LAKEWOOD - The sound of ringing bells fills the air, the red kettles are hanging in front of storefronts and the holiday season is upon us.
Every Christmas season, community members can find the Salvation Army's Red Kettle campaign in full effect as they go about their shopping. The campaign is an opportunity for people to embrace the spirit of giving through cash donations being placed in each red kettle. The campaign and its donation process are due to a long-standing tradition that, according to the Salvation Army's website, has extended for more than a century.
The Red Kettle campaign was begun in San Francisco by Salvation Army Captain Joseph McFee in 1891. McFee, distraught over so many poor and hungry San Franciscans, resolved to provide Christmas dinners to the destitute and poverty-stricken.
Noah Larson is pictured here standing outside of Wal-Mart on Friday. Noah, along with his mother, Heidi, make volunteering for The Salvation Army’s Red Kettle Campaign an annual tradition.
P-J photo by Gavin Paterniti
Chris Emley and his children, including Alicyn, who was operating a Red Kettle and representing the DeMarco Sisters School of Dance, are pictured inside the Chautauqua Mall on Friday.

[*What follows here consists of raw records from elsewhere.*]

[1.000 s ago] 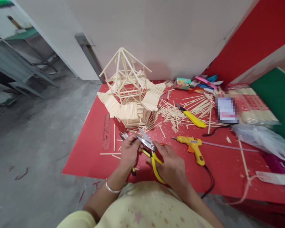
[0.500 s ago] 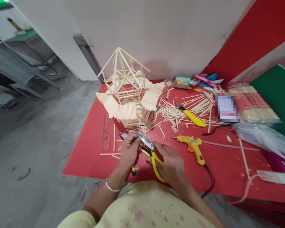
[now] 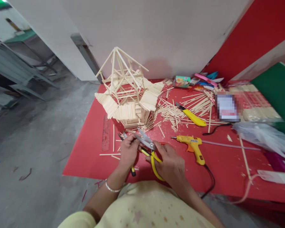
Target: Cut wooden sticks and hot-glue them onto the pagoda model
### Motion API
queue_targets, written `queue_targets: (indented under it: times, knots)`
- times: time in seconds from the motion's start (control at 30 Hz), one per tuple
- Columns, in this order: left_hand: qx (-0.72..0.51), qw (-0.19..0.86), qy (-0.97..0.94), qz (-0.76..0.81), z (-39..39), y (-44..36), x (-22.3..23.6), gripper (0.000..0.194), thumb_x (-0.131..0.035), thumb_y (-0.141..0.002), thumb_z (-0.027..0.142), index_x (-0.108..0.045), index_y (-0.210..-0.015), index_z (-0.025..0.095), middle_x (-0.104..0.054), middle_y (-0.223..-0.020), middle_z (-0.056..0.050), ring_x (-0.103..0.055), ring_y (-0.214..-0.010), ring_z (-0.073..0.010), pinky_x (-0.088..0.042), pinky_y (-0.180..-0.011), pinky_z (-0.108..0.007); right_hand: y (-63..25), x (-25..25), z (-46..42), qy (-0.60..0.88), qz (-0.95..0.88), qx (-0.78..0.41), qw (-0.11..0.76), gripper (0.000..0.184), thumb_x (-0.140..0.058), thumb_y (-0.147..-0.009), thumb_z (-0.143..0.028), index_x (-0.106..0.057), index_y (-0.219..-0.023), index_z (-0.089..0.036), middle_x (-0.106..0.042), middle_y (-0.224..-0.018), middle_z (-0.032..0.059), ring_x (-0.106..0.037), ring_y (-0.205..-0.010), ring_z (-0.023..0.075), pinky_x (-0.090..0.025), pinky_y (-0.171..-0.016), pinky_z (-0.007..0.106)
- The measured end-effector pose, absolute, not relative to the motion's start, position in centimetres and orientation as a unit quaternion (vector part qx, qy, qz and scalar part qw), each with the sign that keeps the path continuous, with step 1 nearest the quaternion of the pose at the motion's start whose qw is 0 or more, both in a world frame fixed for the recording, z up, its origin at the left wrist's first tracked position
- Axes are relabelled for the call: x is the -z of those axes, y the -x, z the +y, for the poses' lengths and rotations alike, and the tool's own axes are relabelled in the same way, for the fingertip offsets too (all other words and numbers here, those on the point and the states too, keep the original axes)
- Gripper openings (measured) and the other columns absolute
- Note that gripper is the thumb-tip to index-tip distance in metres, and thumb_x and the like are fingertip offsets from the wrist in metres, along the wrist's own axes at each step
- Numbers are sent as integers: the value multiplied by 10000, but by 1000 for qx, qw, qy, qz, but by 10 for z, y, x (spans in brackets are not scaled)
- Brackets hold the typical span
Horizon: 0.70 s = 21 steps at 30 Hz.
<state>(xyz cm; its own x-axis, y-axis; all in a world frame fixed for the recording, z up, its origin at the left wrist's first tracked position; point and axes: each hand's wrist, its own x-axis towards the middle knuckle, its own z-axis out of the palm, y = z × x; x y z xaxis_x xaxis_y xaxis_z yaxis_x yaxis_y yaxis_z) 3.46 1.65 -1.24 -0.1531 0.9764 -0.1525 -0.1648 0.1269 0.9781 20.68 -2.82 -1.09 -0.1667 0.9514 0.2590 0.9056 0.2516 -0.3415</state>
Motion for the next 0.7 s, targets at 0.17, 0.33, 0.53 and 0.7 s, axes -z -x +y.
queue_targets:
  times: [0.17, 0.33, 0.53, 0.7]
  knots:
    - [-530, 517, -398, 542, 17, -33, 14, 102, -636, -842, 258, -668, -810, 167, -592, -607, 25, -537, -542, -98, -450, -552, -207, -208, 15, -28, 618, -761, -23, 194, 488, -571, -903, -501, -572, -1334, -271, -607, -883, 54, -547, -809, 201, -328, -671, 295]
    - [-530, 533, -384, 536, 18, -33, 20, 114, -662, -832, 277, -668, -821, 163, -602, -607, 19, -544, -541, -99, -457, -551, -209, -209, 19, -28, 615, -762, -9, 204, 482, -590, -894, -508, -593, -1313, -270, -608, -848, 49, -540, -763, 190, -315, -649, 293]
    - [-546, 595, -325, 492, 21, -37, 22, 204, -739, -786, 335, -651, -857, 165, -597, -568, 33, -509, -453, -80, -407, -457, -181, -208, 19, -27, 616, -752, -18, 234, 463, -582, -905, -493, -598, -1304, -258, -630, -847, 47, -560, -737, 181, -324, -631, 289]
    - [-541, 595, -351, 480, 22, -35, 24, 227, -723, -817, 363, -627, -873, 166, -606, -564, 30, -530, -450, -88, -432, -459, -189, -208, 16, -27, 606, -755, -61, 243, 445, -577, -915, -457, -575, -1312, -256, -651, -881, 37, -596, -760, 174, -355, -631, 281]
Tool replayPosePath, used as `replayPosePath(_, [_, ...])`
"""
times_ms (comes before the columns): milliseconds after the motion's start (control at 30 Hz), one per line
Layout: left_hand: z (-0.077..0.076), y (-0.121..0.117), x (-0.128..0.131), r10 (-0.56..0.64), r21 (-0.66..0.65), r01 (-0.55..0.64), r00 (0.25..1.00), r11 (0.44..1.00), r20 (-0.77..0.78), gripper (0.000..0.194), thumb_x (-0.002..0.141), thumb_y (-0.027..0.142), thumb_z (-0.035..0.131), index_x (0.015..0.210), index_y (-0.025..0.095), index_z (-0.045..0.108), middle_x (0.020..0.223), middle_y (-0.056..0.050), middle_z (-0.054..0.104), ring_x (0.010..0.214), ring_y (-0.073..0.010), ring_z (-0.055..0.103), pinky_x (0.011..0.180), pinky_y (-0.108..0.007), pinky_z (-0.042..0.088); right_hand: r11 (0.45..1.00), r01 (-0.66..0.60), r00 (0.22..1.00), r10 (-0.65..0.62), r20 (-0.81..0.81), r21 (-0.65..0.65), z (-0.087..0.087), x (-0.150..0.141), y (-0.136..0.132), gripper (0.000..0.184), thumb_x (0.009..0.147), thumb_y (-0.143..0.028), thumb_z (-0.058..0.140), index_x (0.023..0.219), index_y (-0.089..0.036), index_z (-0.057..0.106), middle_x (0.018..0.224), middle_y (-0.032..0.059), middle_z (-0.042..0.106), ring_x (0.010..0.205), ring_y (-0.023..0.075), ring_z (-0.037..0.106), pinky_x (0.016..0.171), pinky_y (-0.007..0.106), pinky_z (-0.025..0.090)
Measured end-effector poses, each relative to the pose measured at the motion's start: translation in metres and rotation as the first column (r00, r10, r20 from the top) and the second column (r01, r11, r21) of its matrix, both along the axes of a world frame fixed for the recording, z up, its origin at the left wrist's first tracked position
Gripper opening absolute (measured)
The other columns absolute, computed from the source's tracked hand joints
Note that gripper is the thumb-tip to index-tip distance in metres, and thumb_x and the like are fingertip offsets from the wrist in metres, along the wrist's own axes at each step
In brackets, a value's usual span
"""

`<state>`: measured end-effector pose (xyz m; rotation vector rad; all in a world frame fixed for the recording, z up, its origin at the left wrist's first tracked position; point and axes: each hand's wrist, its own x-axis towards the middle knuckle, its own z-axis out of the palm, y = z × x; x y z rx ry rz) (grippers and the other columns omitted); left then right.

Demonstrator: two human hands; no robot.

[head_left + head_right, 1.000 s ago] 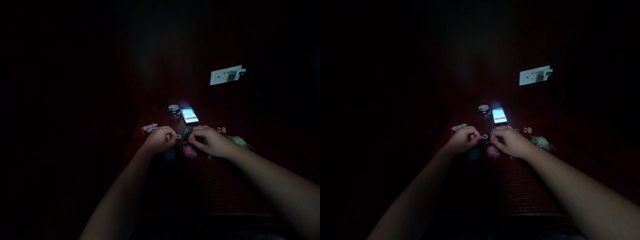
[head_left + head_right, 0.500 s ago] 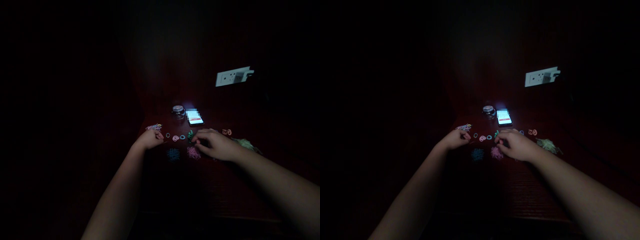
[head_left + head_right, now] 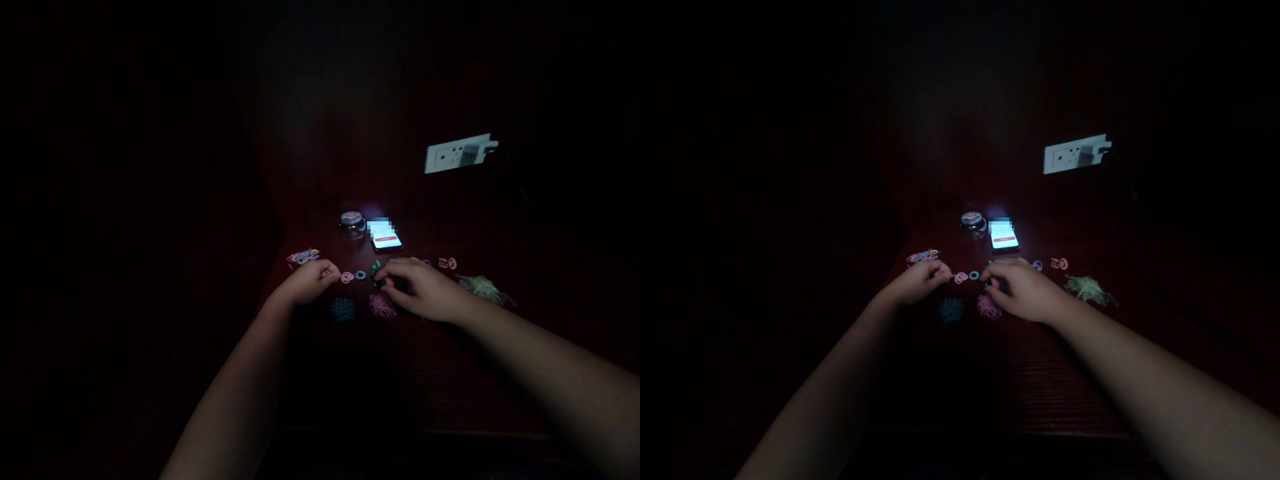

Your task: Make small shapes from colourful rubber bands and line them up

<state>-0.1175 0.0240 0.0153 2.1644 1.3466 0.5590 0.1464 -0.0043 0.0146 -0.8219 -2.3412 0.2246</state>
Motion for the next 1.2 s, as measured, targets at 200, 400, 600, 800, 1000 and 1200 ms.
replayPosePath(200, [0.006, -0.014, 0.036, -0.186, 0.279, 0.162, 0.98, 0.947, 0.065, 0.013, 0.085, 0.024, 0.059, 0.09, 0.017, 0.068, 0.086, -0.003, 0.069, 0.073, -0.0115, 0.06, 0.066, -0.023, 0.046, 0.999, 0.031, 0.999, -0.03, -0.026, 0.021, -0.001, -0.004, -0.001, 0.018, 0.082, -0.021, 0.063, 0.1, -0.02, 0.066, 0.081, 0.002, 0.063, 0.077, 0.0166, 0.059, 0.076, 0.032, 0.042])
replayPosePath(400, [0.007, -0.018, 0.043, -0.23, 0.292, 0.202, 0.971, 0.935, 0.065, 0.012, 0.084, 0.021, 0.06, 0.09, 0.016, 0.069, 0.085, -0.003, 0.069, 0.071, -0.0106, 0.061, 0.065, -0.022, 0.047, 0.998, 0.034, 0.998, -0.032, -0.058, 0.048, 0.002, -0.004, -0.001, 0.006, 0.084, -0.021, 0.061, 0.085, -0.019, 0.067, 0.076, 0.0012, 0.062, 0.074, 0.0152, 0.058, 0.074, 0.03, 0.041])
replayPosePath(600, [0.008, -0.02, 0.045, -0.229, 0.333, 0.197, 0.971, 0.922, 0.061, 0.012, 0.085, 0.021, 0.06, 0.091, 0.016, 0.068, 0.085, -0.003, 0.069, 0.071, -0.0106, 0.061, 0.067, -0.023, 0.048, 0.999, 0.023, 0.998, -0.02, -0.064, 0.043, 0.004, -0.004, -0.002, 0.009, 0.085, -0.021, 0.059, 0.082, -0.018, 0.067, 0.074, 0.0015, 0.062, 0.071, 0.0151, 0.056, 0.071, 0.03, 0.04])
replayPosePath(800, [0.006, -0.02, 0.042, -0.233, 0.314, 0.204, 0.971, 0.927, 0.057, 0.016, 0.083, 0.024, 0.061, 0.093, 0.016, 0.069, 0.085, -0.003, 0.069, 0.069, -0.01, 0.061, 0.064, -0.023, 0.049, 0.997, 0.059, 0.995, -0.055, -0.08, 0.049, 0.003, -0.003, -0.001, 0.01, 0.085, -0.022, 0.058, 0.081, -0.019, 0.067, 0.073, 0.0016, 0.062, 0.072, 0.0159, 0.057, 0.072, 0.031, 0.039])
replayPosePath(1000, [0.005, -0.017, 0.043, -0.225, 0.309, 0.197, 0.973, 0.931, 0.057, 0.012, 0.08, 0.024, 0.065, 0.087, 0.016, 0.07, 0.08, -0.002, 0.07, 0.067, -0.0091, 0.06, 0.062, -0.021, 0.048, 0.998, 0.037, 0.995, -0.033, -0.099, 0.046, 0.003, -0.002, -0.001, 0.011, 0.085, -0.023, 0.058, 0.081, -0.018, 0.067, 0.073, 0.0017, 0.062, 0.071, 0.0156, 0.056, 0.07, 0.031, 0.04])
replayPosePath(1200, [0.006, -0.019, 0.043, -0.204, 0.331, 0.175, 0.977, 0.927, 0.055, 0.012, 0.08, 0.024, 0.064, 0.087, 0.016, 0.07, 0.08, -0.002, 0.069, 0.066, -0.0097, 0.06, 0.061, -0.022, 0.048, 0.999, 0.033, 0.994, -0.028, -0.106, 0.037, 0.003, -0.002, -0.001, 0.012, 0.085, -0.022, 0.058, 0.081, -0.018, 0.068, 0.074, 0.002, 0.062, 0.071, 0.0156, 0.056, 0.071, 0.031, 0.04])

P-J photo by Gavin Paterniti
From his time spent as a sailor in Liverpool, England, he recalled people at Stage Landing flinging coins into an iron kettle called "Simpson's Pot" with the proceeds going to help the poor. McFee set up his own kettle at San Francisco's Oakland Ferry Landing with a sign reading "Keep the Pot Boiling." Within six years, the kettle concept had spread to the Boston area on the east coast. Today, McFee's Red Kettle campaign assists more than 4.5 million people across the U.S. during the Thanksgiving and Christmas season.
On Friday, many local volunteers took time out of their day to ring those famous bells and kindly accept donations from generous shoppers. Up and down Lakewood's Fairmount Avenue, several red kettles could be seen by passers-by.
According to Marlene, a volunteer in front of Brigiotta's Farmland Produce, the Red Kettle campaign is a way to give back to the community.
"I (volunteer) because it helps people and (the donated money) all stays in the community," she said. "People are in need and it's sad with the economy the way it is. I've been doing this for about five years now and on Christmas Eve, my husband and I both do it together. About two years ago, I challenged myself to do it outside and, believe it or not, it's not too bad. I was here (at Brigiotta's) one year during a freak blizzard, but it's worth it."
For some, volunteering for Red Kettle is part of a family tradition. At Wal-Mart, Heidi Larson and her son, Noah, were running a kettle that was sponsored by Shults Auto Group.
"We do this every year because it's for a good cause," said Noah. "It has special meaning for us because it helps other people in other ways."
"It's something we do as a family," said Heidi. "Usually my other two sons are with us and sometimes they'll be at one place and we'll be at another, but it's something that we do together. It's an easy way to help out. And people have been very generous, it's very encouraging."
Some volunteer through an organization. Chris Emley and his daughter Alicyn were at the Chautauqua Mall representing the DeMarco Sisters School of Dance, of which Alicyn is a member.
"The Salvation Army lets (the school of dance) use their big room for cheer and they had a signup for people to give back so we decided to do that," said Chris. "This is (Alicyn's) first year in cheer so this is our first year of doing it through them. We've been shocked by how generous people are. We've been here about 20 minutes and I would say we've made about $15 so far."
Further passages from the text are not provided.